Here is a pdf ERG 2004. Sounds like you might want one.
http://hazmat.dot.gov/gydebook.htm
Check Bio;
We put that to the test one day on Coleman Demo range. Set a small piece burning and tried to drop a 1' square piece of steel on it. Had a heck of a time trying to drop it flat. Everybody who tried it tried to drop and dance back all at the same time and the steel kept coming down at an angle. For all the effort we only got one good snap. Wasted a lot of time but had a good time. Just another of the many dumb things I did when I was much younger.
You can say the same thing about flour, coal dust or grain silos. The operative question here is whether looters from the insurgent groups in Iraq have a mechanism to process this stuff into a useful high explosive. The answer would appear to be no, they don't.
With the quantity of ready-available ordnance in the form of artillery shells, mines, RPG's and grenades to be used in IED production, it is silly to think that any of this stuff would be useful to them.
Besides... if Semtex were being used in IED's around Iraq, we'd know about it by now. It's just not showing up on the street. Q.E.D. This is a non-issue.
"The operative question here is whether looters from the insurgent groups in Iraq have a mechanism to process this stuff into a useful high explosive"
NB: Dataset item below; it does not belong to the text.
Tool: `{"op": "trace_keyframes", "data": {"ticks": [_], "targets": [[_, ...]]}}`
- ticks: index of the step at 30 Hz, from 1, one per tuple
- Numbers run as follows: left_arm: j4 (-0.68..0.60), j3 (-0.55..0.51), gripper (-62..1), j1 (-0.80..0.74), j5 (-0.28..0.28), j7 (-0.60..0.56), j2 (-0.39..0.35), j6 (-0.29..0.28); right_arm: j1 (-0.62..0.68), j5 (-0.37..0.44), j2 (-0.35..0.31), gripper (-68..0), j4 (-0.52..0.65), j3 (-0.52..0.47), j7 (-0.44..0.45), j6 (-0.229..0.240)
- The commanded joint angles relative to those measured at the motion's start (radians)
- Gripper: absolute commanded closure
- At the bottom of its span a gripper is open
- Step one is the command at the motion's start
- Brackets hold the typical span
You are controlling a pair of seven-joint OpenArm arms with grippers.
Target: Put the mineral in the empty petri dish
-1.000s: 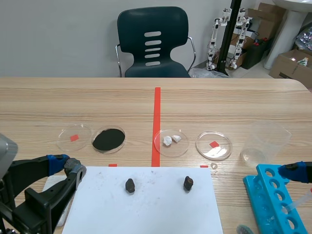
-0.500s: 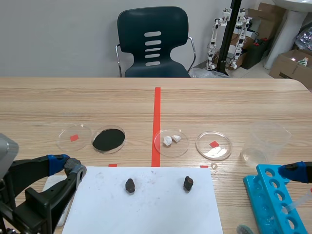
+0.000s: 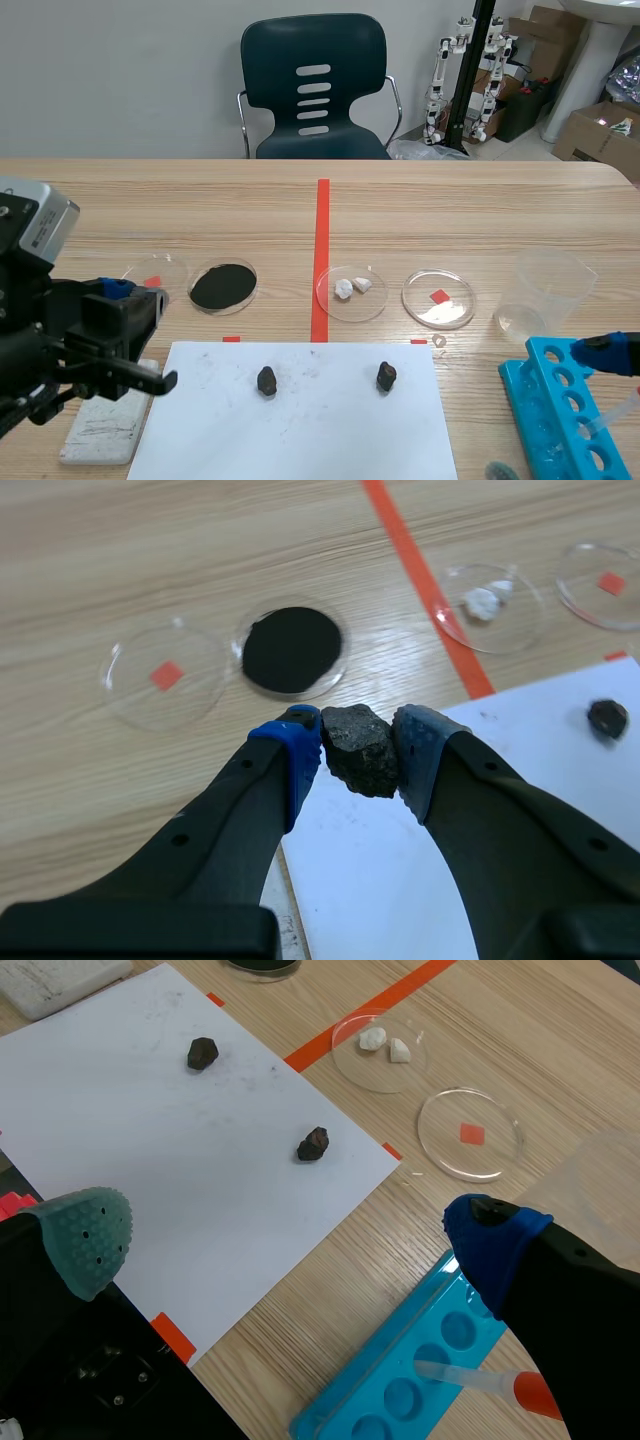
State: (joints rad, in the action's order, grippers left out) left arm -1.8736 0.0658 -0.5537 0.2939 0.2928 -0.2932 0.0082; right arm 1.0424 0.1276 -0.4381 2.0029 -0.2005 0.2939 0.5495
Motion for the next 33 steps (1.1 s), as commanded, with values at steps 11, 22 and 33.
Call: {"op": "trace_keyframes", "data": {"ticks": [11,22,33], "targets": [[0.199,0.001,-13.0,0.306,0.066,0.280,0.039,0.272,0.002,0.011,0.000,-67.9,0.014,0.003,0.018,-0.001],[0.545,0.002,-13.1,0.658,0.069,0.383,0.100,0.286,0.002,0.011,0.000,-67.9,0.014,0.003,0.018,-0.001],[0.857,0.063,-13.2,0.898,0.060,0.375,0.137,0.286,0.002,0.011,0.000,-67.9,0.014,0.003,0.018,-0.001]]}}
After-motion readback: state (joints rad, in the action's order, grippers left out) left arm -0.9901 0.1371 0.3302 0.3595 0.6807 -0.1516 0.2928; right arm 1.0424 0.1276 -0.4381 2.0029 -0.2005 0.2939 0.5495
Of course the looters can. If they couldn't why on earth would the LA Times have published the story? </sarcasm off>
That is true, but it doesn't take away the danger of hexamine. A spill of 55 gallons (the lower limit for a large spill definition) is enough to force an evacuation of a 1 mile diameter zone. Think about that for a moment. All you need to do is grind this up into a powder or shavings or liquify it and you have a highly explosive compound. By the way, have you ever seen a silo explosion? Very impressive and very dangerous!
The Right Wing Professor shot off his mouth before having all the facts. That happens a lot around here, so that is why I backed this up with the ERG, which is used by all emergency responders.
from "weapons of war":
Phosgene Gas - Phosgene caused much less coughing with the result that more of it was inhaled; it was consequently adopted by both German and Allied armies. Phosgene often had a delayed effect; apparently healthy soldiers were taken down with phosgene gas poisoning up to 48 hours after inhalation.,?p>
Perhaps he thought that he could use the haexamine as an insulation/protectant.
Don't eat the toilet mints!!
My guess is the safety concerns arise when you heat it, it releases formaldehyde, and the formaldehyde makes a flammable gaseous mixture. So does gasoline. They have a lot of gasoline in Iraq.